Bu da tatsız oldu. Terler içinde, sıkış tepiş otobüsle geldim Avcılar’a kadar. İftar ve Cuma trafiğini ekarte edeyim diye Şişli’ye gitmek üzere yola çıkan ben trafiğin tam da orta yerine düşerekten Maslak-Zincirlikuyu-4.Levent-Sanayi Mahallesi-4.Levent-Mecidiyeköy-Avcılar seferi yapmış oldum. ATBS kişisine hele, hiç mi hiç değinmiyorum.
Eve geldim ve bu ibretlik yazıyı hazırlamak için oturdum bilgisayar başına. ATBS aradı, Çalıntı arabalarla ilgili bir mevzu varmış, İstanbul Asayiş’e gitmesi gerekmiş, falan filan… Bir yemeğe düzelttik tabi arayı. Bir öğünü daha beleşe getirmiş olmanın huzuru ile yazıya noktayı koyuyorum. Koyarken de ana fikri belirteyim; Cuma günü akşam saatlerinde insanoğlunun beyni bir gram çalışmıyor abi, o kadar sünger vaziyette oluyorsun. Ama bu bile kendine işkence çektirmek için yeterli mazaret sayılmaz. Ayık olun, uyanık olun! İstanbul koca bir derya, ama iki damlasında boğulmayın. Kıymayın gençliğinize.
ulan doymadim kusmaya, buraya da sicratayim;
arkadas sahur oldu, ezan okundu bitti, daha bana yatip uyumak kismet olmadi. isimden nefret ediyorum, artik bundan eminim isimden nefret ediyorum…
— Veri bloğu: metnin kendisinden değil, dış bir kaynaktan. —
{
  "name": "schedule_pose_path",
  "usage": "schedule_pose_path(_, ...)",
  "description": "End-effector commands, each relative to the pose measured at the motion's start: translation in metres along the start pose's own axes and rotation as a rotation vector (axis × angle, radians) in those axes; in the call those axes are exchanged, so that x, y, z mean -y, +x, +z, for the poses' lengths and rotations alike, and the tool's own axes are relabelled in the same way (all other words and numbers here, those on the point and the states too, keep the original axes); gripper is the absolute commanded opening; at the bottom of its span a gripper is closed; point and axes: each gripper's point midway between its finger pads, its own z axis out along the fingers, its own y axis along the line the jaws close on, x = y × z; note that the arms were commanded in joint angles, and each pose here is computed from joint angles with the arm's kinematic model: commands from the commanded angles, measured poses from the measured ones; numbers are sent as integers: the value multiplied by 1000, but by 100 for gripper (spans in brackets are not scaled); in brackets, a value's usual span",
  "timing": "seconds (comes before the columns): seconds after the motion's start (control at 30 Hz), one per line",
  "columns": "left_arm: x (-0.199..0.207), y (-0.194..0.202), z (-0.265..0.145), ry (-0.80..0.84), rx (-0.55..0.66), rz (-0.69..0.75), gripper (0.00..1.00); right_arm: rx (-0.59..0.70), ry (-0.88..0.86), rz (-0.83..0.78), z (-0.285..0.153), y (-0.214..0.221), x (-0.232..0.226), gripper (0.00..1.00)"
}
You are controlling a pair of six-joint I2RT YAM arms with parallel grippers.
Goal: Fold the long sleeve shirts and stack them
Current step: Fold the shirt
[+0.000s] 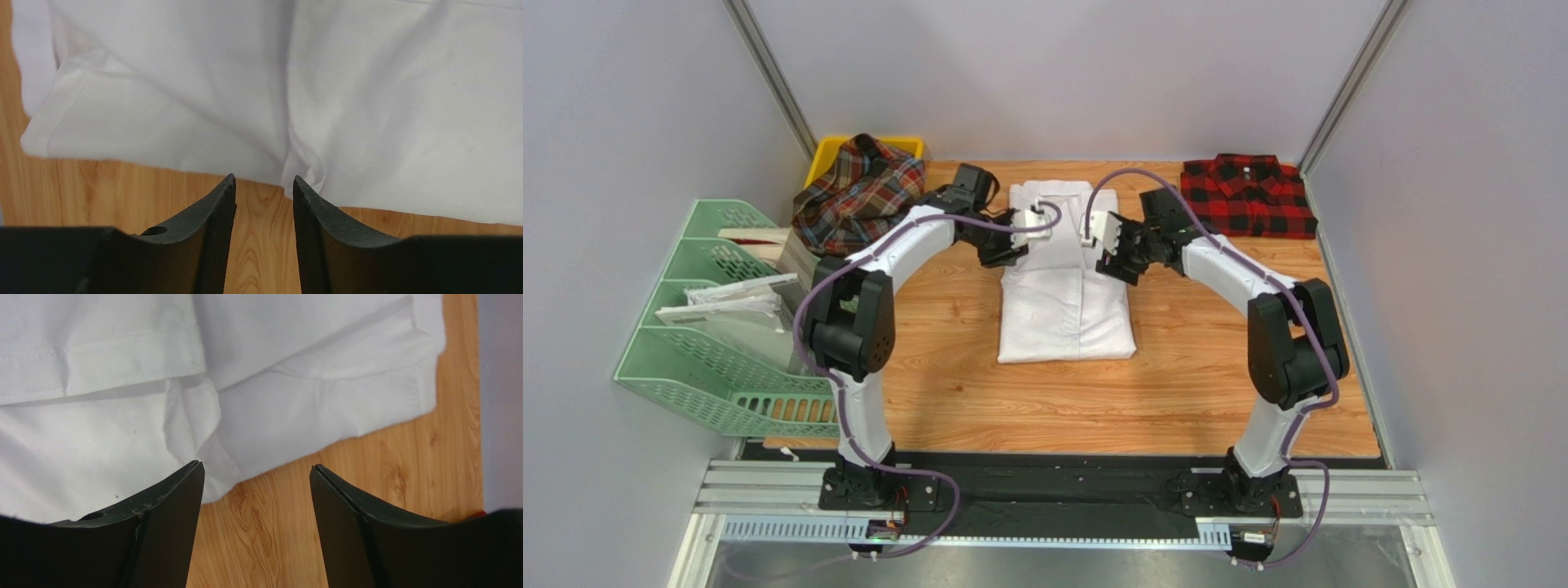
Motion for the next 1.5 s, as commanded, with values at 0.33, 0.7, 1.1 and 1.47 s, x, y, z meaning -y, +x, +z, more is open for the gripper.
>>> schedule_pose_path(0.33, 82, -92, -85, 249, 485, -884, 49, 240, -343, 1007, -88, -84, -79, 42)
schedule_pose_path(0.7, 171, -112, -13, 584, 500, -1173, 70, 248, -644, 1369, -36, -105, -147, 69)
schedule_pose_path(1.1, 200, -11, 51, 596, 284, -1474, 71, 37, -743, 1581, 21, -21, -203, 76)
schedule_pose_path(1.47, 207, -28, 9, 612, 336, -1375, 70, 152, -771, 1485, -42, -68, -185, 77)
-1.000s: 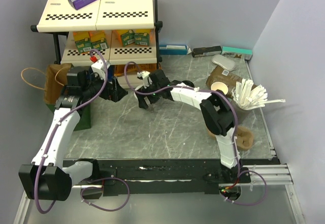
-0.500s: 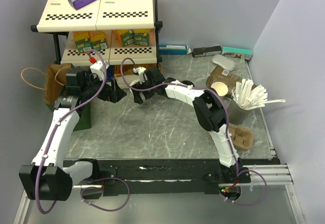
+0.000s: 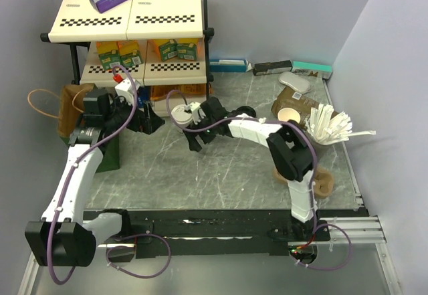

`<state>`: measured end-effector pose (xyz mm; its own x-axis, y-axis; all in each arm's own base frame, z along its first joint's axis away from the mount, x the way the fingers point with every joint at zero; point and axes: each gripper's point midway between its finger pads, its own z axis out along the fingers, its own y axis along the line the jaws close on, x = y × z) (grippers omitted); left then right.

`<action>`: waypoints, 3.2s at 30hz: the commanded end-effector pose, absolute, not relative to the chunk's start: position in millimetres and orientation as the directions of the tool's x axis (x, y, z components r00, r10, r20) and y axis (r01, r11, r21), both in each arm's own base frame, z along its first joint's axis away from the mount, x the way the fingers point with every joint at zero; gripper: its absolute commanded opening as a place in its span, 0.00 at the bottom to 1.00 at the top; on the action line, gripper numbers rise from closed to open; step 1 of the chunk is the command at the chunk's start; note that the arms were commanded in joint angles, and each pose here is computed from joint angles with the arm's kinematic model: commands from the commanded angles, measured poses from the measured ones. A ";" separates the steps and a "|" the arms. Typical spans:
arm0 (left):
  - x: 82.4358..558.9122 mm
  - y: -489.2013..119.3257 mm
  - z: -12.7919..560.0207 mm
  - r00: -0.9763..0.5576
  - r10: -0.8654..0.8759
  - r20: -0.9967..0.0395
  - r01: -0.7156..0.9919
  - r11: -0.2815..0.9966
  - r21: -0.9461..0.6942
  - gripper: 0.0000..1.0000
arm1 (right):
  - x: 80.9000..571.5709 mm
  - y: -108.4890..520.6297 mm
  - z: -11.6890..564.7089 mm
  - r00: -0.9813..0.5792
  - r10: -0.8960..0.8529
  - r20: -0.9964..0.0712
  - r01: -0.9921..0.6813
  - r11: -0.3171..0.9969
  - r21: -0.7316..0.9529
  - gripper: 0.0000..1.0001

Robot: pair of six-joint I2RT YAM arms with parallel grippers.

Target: Pack the takeout coffee

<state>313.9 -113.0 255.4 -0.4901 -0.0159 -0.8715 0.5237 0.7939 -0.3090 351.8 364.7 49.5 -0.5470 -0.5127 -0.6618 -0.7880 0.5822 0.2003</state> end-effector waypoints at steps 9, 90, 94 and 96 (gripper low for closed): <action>320.8 -108.8 250.8 -0.396 0.069 -0.916 0.581 0.791 -0.192 0.99 | 242.1 234.2 202.6 -0.433 -0.487 -0.759 -0.892 0.352 0.283 0.98; 350.4 -211.5 239.9 -0.379 0.144 -0.914 0.784 0.575 -0.235 0.99 | 168.2 -41.2 61.1 -0.496 -0.847 -0.191 -0.862 0.507 -0.014 0.51; 350.5 -211.6 239.0 -0.383 0.142 -0.913 0.782 0.575 -0.239 0.99 | 171.9 -40.3 61.8 -0.505 -0.839 -0.204 -0.854 0.520 -0.020 0.52; 350.3 -211.4 239.2 -0.384 0.142 -0.912 0.781 0.577 -0.240 0.99 | 175.4 -39.5 66.0 -0.504 -0.837 -0.214 -0.852 0.522 -0.031 0.49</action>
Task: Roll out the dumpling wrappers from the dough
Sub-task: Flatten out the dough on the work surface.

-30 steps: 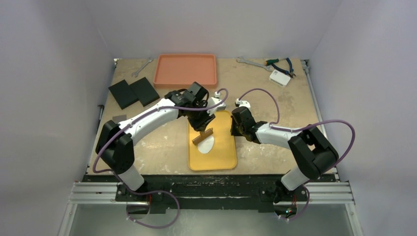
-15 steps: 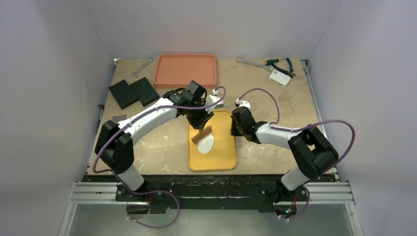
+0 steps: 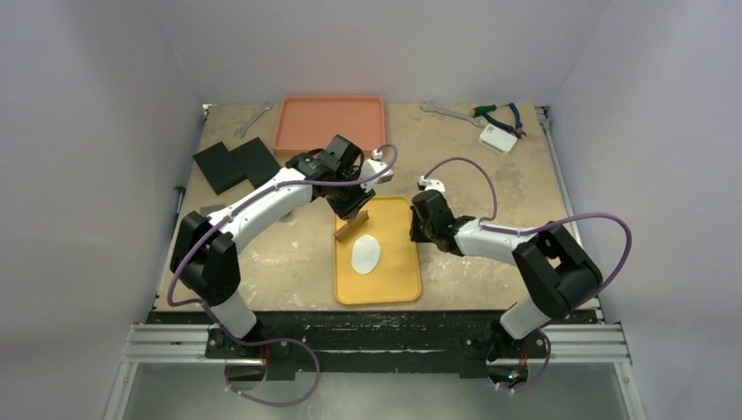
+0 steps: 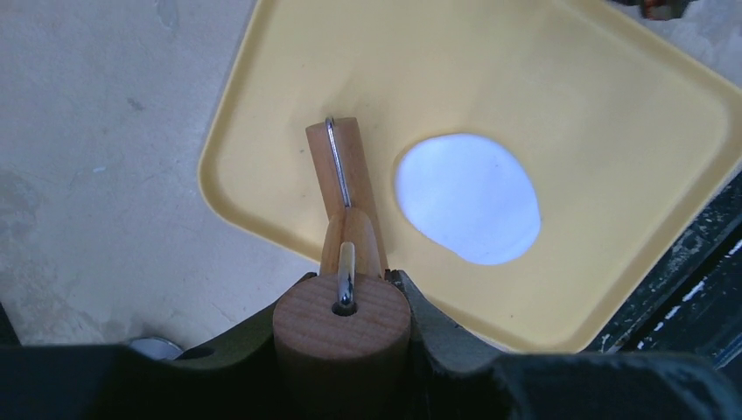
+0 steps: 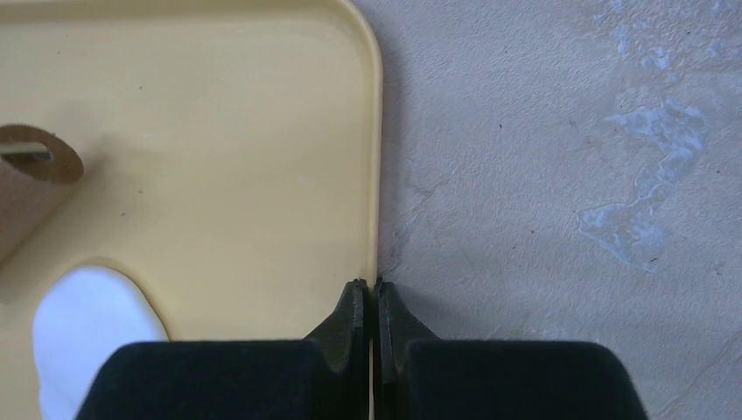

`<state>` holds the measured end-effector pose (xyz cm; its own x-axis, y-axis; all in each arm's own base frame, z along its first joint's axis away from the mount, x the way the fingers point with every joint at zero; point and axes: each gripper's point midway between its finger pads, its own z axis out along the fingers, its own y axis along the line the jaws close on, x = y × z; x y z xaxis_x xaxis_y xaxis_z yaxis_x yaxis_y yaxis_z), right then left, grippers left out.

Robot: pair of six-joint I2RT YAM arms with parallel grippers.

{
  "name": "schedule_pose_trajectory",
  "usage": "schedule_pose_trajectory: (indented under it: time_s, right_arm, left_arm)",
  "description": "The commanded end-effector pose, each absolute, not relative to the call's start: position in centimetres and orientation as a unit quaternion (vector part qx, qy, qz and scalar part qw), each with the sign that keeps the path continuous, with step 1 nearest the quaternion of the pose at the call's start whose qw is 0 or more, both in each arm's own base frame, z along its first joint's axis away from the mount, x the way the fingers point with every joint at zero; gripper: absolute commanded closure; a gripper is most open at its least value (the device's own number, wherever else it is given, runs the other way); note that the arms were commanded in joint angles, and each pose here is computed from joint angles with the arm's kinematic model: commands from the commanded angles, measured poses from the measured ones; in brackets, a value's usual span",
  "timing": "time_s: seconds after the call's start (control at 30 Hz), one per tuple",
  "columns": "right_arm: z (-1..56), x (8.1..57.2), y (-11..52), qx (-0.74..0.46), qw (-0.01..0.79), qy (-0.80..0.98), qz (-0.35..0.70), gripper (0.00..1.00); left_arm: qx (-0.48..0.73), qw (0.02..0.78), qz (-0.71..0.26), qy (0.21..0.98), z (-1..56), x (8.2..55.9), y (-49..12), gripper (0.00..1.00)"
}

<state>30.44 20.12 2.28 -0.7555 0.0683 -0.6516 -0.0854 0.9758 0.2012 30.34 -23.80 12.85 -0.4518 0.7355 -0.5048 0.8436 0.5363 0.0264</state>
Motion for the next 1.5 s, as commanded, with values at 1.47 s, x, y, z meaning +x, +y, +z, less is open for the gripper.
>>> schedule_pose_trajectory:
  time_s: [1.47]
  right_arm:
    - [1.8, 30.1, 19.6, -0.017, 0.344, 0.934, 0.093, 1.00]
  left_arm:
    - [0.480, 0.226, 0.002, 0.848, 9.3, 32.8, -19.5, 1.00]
Dea tamamdır yemek işi sen biliyorsun tükkanın yerini kop gel en kallavisinden ramazan sofrasına oturtucam seni.
Not: Nerde lan benim kartvizitim. Baktım ne gelen ne giden mail var.
sabah mecidiköyde igorla rastlaştık, adamın ilk cümlesi “atbs satmış seni 350 kağıda” demek oldu. muhabbet sofranızın makara konusu oldum 🙁 sen hala karttasın, vizittesin…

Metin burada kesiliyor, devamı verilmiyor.